Clinique — Despite having a hypoallergenic/medical/healthy image (i.e. chicks in white lab coats fawning all over you), many of Clinique’s formulas contain allergens and unhealthy ingredients like petrochemicals and pore-blocking and/or bioaccumulative minerals like talc, and just generally icky stuff. Other than the TWO products I sort of like (Super City Sunblock SPF 25 and Exfoliating Scrub), I generally think they are not to be trusted, and even those two are not very natural at all but I just really like the formulas so I’m somewhat forgiving.
Herbal Essences — there is nothing remotely natural about this line. That’s all marketing. Lots of cetyl alcohol and SLS here, plus synthetic fragrances and preservatives like all drugstore brands. This is just Clairol trying to appeal to a new market — it’s a cheap, synthetic-rich drugstore brand just like any other, it just happens to have the word “herbal” in it. Don’t be fooled.
Kiehl’s — this brand is hit-or-miss with almost everything. They favor petrochemicals and many creepy synthetics, but they also have some terrific formulas. Best bet is to really read the ingredients listings carefully. And don’t bother with their sunblock, it’s all chemical sunblock (which is bad; read on for the “why”). I do love their hair products, though — I adore Creme with Silk Groom and a few of their conditioners (both rinse-out and leave-in).
Tom’s of Maine — Most of their sudsing products contain SLS, and their deodorants use a propylene glycol base.
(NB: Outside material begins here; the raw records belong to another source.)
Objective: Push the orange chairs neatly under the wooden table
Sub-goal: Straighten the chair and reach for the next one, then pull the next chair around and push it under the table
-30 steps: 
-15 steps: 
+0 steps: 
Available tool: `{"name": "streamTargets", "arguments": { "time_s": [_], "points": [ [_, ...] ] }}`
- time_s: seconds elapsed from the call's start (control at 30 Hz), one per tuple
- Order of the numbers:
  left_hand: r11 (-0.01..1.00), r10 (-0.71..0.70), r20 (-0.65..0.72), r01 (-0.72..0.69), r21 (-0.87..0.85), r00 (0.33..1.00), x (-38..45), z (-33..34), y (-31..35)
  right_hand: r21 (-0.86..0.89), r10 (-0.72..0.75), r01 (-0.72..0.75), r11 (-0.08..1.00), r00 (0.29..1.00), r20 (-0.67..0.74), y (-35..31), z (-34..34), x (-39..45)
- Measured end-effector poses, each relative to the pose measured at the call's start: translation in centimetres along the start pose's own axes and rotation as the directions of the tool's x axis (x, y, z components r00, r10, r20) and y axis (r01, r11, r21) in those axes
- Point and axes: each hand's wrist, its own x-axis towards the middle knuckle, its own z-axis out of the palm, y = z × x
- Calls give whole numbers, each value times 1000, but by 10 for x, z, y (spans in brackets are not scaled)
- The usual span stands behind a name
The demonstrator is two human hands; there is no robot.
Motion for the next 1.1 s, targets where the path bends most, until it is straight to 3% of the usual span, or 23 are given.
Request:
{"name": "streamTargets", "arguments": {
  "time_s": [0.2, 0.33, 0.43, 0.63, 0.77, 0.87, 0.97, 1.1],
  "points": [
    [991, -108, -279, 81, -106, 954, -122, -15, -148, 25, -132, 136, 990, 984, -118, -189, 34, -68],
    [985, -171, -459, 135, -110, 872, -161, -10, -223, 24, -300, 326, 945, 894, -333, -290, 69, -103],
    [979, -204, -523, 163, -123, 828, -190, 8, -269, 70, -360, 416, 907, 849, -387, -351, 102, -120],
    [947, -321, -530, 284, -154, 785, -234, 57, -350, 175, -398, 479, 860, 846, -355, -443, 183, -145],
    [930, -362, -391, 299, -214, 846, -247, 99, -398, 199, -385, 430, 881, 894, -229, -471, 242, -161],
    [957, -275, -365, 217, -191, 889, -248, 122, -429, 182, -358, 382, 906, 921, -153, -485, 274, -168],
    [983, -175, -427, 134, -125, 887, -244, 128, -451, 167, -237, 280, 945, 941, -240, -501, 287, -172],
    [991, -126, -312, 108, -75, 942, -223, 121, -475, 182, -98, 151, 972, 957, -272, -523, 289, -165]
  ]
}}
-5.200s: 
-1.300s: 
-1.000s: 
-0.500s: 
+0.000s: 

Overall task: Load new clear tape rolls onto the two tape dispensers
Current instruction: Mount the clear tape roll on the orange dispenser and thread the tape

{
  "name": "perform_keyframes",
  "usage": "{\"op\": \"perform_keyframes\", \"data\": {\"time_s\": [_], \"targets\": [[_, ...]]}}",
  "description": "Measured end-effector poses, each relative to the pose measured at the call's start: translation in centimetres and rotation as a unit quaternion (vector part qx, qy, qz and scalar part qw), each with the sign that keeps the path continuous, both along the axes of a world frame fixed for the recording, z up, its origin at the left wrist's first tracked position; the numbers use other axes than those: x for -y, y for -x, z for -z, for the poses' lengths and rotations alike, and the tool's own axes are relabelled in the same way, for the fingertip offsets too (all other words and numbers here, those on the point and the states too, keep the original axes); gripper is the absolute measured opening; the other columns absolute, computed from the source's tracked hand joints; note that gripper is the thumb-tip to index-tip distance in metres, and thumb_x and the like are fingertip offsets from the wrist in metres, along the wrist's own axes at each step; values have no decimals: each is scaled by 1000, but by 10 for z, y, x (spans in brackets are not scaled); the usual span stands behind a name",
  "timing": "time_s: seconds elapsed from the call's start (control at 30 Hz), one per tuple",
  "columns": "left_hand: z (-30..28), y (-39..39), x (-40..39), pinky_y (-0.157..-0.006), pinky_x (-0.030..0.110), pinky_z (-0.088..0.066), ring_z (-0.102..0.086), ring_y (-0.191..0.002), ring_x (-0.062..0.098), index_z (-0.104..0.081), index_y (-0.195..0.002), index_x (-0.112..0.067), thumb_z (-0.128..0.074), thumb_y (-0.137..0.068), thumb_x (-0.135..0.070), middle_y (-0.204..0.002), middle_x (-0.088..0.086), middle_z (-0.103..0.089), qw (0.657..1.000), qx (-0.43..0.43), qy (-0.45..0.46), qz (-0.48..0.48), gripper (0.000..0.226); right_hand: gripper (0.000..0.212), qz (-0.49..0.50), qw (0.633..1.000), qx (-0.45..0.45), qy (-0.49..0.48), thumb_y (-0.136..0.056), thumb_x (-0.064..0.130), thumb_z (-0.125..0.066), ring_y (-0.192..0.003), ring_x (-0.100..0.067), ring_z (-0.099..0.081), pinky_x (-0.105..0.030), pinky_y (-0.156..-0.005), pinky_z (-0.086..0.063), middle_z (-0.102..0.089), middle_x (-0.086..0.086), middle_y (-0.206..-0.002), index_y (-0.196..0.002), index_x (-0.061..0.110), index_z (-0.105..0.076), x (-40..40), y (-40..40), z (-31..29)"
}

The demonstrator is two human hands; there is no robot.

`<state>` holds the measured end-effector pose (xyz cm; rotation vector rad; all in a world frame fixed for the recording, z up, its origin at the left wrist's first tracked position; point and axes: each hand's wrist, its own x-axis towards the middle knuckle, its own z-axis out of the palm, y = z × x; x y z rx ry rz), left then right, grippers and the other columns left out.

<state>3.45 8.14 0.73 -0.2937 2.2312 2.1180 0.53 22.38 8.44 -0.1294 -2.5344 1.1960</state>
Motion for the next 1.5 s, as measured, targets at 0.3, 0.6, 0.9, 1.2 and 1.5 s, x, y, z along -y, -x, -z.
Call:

Icky stuff. Not even their toothpaste is safe in my opinion. Good alternative natural toothpastes are Jason Naturals and Trader Joe’s brand imitation toothpaste (TJ’s doesn’t use SLS but is a knockoff of Tom’s of Maine that’s cheaper AND safer!). ToM recently came out with an SLS-free toothpaste, and when I tasted it I almost gagged — the stuff is HORRIBLE! It seems like they’re catching on as far as the natural ingredient trend goes, but they need to catch up with the cosmetically elegant side of things. I was blown away by how foul this toothpaste was — and this is coming from a company that was FOUNDED on making natural toothpastes!